Copy out every line of the data where the word "kind" is found.
==== Supplied data ====
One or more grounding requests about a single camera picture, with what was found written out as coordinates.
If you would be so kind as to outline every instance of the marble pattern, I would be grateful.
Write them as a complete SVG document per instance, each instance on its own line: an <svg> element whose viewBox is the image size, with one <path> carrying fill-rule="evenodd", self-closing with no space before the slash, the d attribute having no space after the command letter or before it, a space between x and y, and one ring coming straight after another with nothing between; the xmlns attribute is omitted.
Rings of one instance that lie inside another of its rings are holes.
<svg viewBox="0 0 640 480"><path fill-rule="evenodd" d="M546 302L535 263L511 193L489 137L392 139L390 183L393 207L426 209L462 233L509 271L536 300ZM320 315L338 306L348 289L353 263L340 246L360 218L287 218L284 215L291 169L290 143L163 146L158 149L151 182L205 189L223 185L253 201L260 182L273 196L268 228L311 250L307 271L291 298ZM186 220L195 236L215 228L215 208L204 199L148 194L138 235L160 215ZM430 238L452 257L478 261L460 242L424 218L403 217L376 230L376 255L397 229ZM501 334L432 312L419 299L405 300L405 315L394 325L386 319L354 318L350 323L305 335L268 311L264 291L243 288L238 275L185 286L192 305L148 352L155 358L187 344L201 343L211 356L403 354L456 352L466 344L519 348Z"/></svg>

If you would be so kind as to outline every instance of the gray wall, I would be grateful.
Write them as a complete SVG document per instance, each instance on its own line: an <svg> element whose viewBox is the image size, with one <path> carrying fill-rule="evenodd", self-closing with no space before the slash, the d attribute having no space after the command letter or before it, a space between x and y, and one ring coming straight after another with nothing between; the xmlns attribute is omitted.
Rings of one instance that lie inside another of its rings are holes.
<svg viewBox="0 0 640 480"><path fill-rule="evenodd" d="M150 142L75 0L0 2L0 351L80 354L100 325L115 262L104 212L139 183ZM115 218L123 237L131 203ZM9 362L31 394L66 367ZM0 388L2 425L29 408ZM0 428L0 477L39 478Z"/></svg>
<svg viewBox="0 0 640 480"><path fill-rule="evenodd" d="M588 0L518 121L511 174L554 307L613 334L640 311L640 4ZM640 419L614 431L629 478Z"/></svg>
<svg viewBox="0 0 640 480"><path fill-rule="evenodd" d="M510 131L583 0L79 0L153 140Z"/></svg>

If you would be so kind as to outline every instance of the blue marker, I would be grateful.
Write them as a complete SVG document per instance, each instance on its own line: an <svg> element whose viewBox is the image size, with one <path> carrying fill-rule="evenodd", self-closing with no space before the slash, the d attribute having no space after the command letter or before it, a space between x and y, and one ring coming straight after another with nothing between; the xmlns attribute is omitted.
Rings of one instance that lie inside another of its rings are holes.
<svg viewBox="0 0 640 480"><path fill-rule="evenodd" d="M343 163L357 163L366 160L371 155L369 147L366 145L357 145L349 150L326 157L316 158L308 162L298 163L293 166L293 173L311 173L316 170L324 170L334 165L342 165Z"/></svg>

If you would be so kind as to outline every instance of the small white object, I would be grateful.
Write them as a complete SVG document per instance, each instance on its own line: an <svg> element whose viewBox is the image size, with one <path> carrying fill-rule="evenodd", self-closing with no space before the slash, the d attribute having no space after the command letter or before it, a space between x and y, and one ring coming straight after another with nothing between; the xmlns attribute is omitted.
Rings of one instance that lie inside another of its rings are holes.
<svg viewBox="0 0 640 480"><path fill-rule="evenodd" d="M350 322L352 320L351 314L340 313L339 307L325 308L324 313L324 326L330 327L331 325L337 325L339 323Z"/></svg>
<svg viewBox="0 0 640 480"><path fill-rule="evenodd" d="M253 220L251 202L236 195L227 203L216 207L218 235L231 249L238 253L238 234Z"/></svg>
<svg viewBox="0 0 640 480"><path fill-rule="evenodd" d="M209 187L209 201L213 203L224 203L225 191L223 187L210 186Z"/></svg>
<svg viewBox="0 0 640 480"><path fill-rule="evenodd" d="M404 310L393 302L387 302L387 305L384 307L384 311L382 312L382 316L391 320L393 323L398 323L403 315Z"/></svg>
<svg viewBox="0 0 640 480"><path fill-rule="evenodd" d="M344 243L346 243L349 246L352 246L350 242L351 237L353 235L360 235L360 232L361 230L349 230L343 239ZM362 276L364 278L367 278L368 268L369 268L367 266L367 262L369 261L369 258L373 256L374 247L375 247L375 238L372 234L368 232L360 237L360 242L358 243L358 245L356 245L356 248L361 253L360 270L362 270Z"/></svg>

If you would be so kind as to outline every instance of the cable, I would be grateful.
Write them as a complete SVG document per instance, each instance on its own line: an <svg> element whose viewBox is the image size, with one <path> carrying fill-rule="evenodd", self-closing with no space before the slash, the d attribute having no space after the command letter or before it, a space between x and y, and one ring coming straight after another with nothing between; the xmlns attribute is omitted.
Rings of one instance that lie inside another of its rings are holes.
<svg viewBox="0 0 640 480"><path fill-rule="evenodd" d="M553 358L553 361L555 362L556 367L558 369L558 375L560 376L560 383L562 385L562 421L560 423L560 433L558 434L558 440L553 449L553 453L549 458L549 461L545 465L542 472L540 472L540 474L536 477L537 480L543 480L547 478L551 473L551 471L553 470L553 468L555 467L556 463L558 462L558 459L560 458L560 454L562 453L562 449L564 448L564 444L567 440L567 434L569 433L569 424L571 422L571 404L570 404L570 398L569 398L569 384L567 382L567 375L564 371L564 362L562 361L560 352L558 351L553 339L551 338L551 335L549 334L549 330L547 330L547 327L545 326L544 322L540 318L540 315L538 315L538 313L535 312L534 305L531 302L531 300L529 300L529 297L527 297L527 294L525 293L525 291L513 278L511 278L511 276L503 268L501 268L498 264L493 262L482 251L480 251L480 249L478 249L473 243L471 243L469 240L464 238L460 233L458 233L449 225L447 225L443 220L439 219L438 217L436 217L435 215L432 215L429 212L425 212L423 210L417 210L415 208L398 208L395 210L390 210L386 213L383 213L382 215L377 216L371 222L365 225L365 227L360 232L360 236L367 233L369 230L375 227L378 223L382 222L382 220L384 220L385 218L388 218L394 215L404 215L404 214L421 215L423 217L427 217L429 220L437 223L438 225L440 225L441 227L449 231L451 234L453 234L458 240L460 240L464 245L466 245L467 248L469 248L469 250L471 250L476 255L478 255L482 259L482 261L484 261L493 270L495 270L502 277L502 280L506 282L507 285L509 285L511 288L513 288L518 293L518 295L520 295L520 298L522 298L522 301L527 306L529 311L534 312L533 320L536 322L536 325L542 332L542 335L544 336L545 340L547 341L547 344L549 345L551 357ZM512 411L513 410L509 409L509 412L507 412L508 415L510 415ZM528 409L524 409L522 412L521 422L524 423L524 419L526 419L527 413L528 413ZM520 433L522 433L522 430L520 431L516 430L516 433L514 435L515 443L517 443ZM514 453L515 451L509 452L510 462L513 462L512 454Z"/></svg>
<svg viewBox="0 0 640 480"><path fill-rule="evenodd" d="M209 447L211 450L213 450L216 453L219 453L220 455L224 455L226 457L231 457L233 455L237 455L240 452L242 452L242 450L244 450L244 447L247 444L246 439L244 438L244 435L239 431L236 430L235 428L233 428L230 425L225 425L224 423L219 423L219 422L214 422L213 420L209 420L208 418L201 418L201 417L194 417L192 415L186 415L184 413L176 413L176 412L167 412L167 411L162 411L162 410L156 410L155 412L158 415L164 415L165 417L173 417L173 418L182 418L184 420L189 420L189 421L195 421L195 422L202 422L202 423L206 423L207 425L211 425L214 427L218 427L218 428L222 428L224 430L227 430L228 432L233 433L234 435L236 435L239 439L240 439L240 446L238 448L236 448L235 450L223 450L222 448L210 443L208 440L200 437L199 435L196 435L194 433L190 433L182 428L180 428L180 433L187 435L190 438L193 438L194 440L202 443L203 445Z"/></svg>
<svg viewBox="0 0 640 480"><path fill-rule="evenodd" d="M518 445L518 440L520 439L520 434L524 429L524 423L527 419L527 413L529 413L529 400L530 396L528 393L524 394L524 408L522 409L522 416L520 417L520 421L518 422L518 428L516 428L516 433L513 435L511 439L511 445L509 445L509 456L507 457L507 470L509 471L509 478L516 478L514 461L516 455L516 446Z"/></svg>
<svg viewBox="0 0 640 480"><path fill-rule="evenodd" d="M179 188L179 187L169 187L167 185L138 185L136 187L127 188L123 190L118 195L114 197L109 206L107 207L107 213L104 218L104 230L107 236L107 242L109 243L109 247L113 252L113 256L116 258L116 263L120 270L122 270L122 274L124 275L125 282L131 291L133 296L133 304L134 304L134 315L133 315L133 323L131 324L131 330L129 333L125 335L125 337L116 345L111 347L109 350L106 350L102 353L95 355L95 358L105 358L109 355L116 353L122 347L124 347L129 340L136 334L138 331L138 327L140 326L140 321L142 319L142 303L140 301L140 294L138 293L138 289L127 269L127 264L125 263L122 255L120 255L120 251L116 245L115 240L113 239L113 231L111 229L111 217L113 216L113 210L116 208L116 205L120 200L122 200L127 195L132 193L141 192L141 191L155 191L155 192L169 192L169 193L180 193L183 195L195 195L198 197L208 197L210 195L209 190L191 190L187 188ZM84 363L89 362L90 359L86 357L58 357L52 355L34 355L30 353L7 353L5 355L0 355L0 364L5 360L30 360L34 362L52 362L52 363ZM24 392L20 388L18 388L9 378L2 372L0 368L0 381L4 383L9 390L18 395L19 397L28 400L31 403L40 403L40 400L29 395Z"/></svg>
====
> **Task answer**
If you would be so kind as to outline every instance of the marble pattern, I would be grateful.
If you would be so kind as to outline every instance of the gray wall, I would be grateful.
If you would be so kind as to outline every instance of the blue marker, I would be grateful.
If you would be so kind as to outline every instance of the small white object, I would be grateful.
If you would be so kind as to outline every instance of the cable, I would be grateful.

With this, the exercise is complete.